Tuğçe Kazaz’ı;  Hristiyan ya da ateist olduğunda, kilise usulü evlendiğinde enteresan bulanlar, bütün bu deneyimlerden sonra Hak yolu seçip üstelik bu konuda gereken donanımı alıp, almaya devam edip davası uğruna savaşmasını meczupluk olarak görüyor.

Provakasyon cenahı bilmeli ki o iş öyle değil! Sizin özgürlük savaşçılığınız  milyonlarca kez sınıfta kaldı haberiniz yok.

MAHSA asla o şekilde ve o sebepten bir ölümü hak etmedi. Umuyorum ki, Mahsa için adalet yerini en yakın zamanda bulur. Ancak  vurgu ve tonlamayı doğru yapmayanlar yüzünden Mahsa ve O’nun mücadelesi savunulamazken başka bir mücadele de sabote ediliyor. Hem bilerek hem isteyerek yani fırsatçılık politikası..

Yakılan  başörtüler yada küçümsenen kutsallarla onlar uğruna canını verenlerin özgürlüğü hedef oluyor mesela..

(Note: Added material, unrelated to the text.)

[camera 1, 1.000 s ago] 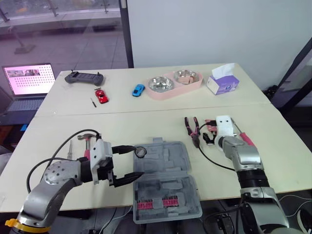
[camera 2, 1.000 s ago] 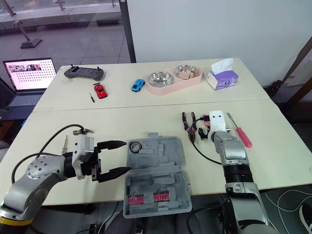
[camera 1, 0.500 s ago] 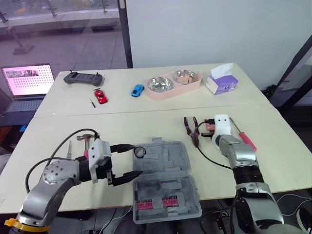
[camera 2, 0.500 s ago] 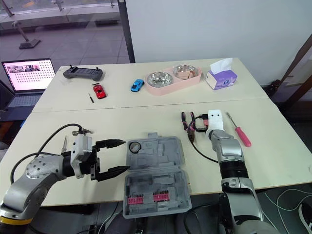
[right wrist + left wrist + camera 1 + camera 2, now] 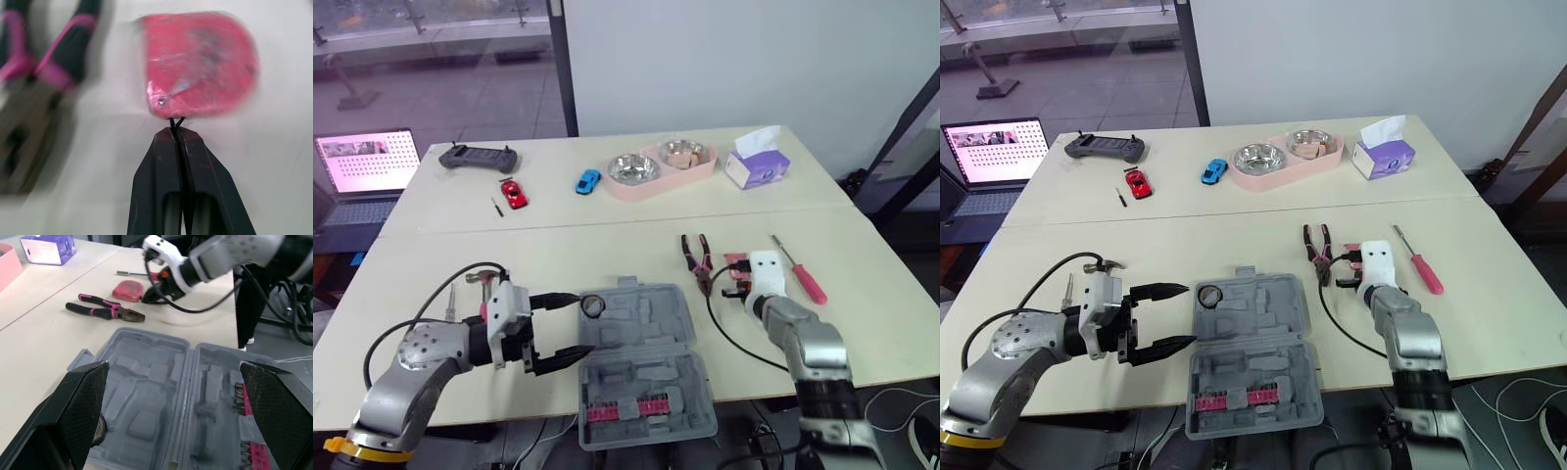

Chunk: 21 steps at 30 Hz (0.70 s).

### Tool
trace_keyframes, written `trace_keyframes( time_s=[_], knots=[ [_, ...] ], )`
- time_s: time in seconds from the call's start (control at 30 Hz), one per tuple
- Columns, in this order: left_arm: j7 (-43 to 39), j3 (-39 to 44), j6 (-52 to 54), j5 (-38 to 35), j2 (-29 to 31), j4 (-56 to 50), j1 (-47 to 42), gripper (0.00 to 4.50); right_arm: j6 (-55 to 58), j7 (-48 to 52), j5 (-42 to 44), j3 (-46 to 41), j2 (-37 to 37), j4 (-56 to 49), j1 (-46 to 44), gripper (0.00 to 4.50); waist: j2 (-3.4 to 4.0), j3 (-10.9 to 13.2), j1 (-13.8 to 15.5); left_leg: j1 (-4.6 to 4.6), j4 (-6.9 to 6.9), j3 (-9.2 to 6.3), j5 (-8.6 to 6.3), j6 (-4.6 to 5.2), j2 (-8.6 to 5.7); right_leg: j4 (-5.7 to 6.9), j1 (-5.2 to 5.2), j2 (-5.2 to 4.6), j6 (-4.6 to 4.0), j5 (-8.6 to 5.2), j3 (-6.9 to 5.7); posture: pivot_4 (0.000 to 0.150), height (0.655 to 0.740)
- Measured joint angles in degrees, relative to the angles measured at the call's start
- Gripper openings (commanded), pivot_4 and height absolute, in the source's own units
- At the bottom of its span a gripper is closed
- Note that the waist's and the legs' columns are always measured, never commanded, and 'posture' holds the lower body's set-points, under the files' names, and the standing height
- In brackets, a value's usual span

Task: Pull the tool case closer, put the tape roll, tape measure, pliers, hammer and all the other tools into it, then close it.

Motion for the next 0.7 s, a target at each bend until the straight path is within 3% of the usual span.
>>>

Dünya’da başörtü takmak istemediği için öldürülen kadınlar var da, İslam’ı yaşamak istediği için öldürülen, zulme maruz kalan yok mu. Doğu Türkistan’da Müslüman azınlıkların ibadet etmesi başörtü takması ve sakal bırakması yasak..

Mahsa ve İranlı kadınlar için başörtüleri yakanlar Doğu Türkistan da katledilen o isimsiz kadınlar için ne yakmak isterlerdi…

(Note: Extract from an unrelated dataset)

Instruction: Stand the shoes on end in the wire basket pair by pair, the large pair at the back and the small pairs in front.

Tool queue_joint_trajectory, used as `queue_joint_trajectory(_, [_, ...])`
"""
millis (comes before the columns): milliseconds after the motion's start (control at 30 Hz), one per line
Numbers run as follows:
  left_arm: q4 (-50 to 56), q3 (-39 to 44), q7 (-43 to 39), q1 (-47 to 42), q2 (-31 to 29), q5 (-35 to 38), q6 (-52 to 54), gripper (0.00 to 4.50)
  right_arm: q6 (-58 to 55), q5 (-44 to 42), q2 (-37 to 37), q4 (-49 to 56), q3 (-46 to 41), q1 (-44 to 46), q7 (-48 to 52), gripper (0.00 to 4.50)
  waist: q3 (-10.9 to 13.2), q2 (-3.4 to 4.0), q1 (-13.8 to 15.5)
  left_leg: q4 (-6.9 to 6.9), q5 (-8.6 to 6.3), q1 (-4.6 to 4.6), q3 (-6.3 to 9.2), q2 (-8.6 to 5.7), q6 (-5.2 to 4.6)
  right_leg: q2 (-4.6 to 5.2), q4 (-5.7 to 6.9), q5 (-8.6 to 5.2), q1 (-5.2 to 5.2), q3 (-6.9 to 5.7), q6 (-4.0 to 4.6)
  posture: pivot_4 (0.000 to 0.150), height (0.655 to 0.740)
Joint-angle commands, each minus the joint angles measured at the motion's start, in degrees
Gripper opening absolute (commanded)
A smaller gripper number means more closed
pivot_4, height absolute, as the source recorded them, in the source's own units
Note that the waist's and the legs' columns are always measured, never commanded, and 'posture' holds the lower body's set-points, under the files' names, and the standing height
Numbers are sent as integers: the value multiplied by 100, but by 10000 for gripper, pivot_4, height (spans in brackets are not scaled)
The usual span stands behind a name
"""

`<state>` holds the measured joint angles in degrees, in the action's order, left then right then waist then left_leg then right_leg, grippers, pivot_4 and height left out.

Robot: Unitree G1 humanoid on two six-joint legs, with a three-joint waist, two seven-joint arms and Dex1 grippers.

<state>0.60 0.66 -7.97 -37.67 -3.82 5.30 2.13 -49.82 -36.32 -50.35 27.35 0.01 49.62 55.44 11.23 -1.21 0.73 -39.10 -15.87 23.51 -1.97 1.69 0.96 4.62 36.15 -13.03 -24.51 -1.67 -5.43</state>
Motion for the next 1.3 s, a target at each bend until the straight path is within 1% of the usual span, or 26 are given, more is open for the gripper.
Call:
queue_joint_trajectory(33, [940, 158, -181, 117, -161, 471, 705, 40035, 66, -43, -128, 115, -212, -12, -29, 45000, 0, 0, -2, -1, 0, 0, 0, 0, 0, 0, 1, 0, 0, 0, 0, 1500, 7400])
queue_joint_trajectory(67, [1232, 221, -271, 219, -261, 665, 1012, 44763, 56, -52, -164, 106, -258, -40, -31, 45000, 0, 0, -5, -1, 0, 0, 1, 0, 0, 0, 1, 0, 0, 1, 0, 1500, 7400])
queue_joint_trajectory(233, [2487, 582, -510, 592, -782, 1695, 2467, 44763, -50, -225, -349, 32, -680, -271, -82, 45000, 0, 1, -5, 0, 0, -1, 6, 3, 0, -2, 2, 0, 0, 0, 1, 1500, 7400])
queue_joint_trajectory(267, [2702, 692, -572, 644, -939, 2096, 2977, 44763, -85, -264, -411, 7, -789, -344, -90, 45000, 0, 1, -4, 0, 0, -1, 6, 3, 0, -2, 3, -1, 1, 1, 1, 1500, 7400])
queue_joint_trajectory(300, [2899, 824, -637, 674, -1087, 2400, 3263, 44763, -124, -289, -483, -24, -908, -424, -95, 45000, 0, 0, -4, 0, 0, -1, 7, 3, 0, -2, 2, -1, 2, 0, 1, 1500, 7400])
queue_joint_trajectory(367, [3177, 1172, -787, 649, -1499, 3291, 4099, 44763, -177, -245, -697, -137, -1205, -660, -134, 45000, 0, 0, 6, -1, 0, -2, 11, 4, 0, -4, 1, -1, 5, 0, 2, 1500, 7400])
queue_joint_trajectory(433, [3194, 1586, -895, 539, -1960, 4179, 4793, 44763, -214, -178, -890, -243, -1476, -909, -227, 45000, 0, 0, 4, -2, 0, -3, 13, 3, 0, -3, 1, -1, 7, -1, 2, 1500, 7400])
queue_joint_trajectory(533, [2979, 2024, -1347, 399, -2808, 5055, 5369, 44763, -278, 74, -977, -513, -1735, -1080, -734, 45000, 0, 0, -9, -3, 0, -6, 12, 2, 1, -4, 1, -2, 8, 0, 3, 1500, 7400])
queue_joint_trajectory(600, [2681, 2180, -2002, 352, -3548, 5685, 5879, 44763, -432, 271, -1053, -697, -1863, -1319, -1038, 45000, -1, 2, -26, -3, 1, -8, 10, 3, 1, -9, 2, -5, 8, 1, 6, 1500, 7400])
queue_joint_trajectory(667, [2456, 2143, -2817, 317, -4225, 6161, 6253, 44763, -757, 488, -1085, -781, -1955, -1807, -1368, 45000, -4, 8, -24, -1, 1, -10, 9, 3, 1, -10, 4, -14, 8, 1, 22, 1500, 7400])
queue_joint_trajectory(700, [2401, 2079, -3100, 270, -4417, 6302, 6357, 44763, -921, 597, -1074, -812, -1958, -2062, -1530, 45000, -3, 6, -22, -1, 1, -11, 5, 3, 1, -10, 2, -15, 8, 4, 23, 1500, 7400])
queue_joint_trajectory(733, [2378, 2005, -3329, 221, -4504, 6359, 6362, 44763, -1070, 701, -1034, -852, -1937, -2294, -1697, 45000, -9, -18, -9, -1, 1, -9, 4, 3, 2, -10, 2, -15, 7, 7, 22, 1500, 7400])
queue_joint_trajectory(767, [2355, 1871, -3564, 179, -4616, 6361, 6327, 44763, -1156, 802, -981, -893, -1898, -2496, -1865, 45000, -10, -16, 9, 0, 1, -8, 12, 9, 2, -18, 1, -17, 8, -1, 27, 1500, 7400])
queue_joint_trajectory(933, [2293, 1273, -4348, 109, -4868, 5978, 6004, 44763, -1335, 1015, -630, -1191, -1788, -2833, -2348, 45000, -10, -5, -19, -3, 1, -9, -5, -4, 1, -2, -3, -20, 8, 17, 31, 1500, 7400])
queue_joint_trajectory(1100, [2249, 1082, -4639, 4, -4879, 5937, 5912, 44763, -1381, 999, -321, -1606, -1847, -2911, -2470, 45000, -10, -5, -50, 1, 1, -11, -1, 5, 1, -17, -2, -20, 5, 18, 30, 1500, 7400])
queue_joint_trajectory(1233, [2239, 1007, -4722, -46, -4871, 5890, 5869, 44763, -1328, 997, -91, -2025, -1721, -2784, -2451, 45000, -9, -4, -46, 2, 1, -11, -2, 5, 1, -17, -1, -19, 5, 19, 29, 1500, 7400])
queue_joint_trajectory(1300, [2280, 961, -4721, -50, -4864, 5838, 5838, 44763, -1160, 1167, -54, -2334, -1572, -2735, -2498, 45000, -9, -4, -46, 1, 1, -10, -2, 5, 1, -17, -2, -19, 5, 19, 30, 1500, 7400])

Yakılması gereken kutsallar yada kutsal bilinenler olmamalıydı!!! Çünkü zulmü yapanlar İslam değil İslam başlığının gölgesine sığınanlar..Yani hedefi doğru tayin edin ki attığınız taş hedefi vursun mazlumların kanayan yaralarını değil.

Yıllar önce ağzı kapatılarak kürsüden indirilen hemşirelik okulu birincisi Tevhide’yi’ de arada zikredin mesela belki öldürülmedi ama hayatı söndürüldü o ve milyonlarca genç kızın.

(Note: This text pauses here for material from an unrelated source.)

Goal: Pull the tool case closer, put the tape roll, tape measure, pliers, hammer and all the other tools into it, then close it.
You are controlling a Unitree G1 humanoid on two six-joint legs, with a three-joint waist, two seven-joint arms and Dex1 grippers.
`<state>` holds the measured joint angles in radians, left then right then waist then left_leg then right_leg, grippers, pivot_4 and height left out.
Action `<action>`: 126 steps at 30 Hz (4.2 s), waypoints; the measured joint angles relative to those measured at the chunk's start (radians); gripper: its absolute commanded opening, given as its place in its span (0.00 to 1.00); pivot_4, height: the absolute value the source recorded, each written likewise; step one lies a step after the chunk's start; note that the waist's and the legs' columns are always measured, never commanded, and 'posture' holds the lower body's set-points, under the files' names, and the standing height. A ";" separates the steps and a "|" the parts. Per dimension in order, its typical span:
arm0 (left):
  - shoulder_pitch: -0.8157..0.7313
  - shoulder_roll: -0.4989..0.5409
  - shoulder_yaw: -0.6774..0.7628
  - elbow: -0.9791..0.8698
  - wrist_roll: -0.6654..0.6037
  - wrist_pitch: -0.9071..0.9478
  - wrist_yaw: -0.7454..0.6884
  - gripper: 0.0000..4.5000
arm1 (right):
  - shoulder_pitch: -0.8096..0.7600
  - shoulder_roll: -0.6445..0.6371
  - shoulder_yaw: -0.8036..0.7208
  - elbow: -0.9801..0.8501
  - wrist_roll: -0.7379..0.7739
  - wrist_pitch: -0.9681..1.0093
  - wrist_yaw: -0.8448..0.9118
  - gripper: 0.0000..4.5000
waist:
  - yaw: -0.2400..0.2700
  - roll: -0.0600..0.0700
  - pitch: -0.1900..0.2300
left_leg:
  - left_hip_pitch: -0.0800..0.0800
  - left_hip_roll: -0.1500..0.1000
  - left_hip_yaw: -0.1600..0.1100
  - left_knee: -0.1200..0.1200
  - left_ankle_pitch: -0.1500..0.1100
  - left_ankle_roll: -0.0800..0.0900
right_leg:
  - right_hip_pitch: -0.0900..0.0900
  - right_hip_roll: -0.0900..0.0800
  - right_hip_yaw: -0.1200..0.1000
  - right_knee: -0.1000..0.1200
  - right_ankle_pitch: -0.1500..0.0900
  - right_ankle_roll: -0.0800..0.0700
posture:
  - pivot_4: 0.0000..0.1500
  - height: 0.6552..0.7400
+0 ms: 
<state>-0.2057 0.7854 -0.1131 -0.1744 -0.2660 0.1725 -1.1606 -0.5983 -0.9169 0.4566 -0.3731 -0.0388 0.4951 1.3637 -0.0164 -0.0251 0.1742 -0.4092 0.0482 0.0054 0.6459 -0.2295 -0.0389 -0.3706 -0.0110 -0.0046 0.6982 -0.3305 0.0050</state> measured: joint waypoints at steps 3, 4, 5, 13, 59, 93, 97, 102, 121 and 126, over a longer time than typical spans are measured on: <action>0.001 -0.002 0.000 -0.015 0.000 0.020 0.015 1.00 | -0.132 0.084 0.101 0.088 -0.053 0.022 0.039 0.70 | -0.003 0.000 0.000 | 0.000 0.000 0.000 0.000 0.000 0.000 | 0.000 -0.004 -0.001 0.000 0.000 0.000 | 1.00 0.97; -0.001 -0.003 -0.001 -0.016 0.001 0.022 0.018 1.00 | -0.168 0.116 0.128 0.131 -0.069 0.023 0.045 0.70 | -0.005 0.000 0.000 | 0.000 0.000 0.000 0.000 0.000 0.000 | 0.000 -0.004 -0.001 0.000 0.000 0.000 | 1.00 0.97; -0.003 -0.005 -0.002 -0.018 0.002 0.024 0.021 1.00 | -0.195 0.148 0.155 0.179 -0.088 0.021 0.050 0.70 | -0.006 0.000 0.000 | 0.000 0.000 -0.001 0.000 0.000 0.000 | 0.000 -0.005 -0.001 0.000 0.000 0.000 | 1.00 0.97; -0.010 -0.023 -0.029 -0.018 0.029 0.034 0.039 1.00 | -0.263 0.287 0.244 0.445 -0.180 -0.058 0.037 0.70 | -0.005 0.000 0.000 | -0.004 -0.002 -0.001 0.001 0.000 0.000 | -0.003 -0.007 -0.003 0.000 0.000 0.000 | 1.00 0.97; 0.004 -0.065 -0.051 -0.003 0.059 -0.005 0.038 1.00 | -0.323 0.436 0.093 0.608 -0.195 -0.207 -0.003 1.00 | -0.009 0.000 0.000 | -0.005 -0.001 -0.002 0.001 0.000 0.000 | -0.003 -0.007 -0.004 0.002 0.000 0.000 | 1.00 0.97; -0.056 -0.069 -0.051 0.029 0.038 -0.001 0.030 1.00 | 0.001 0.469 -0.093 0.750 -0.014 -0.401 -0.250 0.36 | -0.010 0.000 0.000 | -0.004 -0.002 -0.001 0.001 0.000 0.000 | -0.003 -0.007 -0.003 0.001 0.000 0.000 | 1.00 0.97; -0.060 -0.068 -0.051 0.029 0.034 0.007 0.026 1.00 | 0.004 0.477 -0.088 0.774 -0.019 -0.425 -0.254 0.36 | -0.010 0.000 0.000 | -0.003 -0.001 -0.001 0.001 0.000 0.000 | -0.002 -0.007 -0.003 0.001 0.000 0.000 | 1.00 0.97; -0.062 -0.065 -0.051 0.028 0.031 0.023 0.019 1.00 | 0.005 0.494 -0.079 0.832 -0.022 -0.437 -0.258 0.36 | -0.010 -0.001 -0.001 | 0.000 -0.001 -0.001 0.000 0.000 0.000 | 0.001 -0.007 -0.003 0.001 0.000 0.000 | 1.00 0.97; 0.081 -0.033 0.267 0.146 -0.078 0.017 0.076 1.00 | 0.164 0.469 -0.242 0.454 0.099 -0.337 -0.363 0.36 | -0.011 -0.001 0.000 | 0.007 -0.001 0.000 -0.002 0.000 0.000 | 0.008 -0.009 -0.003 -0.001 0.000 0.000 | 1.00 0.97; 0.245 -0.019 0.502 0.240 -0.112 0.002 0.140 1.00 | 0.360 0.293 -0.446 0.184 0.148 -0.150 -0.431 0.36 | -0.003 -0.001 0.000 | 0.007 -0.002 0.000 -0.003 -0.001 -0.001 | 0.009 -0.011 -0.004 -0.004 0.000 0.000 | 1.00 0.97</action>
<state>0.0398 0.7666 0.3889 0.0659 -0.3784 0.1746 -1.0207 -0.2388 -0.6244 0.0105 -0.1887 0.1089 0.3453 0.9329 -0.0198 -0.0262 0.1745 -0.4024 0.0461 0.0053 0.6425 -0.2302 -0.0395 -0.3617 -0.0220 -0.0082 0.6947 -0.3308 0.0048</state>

Kendi mahallesinin çocuğunu koruyup karşı mahalledekinin dayağına suskunluk zulmü. Özetle kalanlar ve susanlar ve sadece kendine Müslümanlar..Tüm mazlumlara taraf tüm zulüm sistemlerine eşit derecede öfkeli bir karşı duruş gerekli aklın yolu bir ise…Söylem eyleme böyle dönüşse de nefes alsak biraz kadınlar olarak.

Mahsa .. Tuğçe ..Tevhide..Bunlar kendi doğruları için savaşan kadınlar ve  hepsi çok çok değerli.

Ve inşallah Mahsa zulmün son mazlumu olur ..

Tekrar görüşeceğiz..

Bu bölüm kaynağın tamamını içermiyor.